Data extracted from a collection:

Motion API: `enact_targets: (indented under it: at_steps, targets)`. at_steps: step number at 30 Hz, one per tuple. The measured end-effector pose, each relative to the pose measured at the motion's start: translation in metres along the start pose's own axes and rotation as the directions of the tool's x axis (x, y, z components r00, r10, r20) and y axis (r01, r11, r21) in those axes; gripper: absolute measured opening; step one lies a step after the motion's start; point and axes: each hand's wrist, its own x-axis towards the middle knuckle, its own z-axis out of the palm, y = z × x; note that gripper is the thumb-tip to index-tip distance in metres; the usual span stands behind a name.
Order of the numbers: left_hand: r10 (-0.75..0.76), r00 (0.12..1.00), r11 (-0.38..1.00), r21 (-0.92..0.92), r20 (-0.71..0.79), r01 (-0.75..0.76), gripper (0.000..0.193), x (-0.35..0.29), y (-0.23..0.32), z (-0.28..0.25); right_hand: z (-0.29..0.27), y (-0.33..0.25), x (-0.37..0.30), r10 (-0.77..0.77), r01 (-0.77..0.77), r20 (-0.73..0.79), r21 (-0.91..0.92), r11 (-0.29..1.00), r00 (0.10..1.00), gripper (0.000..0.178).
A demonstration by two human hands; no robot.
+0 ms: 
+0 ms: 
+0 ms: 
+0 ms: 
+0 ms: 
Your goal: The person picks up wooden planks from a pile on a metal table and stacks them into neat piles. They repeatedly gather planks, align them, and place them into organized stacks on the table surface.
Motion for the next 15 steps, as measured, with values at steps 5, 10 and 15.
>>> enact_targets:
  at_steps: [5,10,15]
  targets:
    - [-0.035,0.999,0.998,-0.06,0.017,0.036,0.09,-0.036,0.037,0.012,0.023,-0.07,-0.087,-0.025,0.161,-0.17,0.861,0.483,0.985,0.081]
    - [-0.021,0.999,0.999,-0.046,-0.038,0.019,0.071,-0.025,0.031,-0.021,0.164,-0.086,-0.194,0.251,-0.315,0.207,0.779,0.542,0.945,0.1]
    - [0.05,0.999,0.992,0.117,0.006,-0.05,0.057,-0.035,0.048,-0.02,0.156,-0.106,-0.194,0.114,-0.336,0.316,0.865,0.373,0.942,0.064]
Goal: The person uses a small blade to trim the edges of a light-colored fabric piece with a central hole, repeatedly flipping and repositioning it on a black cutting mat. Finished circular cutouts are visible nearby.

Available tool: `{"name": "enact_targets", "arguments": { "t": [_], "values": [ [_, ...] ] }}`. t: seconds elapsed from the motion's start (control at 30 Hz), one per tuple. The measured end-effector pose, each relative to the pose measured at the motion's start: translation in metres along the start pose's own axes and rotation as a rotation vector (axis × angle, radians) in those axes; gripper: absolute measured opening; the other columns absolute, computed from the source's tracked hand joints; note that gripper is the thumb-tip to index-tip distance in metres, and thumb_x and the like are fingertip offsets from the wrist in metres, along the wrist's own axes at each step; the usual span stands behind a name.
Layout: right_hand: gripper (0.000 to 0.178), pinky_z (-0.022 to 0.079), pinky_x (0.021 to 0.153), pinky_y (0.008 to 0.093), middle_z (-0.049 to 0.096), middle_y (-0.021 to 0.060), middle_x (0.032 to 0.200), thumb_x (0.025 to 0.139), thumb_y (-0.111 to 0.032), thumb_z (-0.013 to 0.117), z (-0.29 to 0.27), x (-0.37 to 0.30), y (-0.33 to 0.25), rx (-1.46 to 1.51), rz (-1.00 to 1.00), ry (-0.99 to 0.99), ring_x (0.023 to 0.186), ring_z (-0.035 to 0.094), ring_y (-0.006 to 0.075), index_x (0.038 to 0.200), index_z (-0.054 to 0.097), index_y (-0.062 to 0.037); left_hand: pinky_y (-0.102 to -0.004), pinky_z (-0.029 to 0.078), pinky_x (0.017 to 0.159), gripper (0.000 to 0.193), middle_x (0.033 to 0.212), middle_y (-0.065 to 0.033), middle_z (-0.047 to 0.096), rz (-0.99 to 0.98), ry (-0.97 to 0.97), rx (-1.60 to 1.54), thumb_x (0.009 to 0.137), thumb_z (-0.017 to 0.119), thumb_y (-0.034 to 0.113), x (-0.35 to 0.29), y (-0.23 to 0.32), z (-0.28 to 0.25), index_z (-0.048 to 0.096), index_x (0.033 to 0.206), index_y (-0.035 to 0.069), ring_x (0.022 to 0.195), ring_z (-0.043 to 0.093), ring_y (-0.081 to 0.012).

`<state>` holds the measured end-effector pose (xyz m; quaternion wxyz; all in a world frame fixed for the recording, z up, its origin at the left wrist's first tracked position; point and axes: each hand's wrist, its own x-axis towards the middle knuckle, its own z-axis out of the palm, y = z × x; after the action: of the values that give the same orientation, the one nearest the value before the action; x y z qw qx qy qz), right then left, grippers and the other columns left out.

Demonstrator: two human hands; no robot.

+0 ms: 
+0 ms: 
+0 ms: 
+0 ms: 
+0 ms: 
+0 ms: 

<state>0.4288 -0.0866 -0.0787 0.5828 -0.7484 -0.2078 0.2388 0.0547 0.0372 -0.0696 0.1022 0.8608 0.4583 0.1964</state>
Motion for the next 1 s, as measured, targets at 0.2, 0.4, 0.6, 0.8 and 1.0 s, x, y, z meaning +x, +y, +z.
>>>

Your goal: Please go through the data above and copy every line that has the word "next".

Result of this task:
Motion for the next 15 steps, as measured, with values at steps 5, 10 and 15.
Motion for the next 1 s, as measured, targets at 0.2, 0.4, 0.6, 0.8 and 1.0 s, x, y, z meaning +x, +y, +z.

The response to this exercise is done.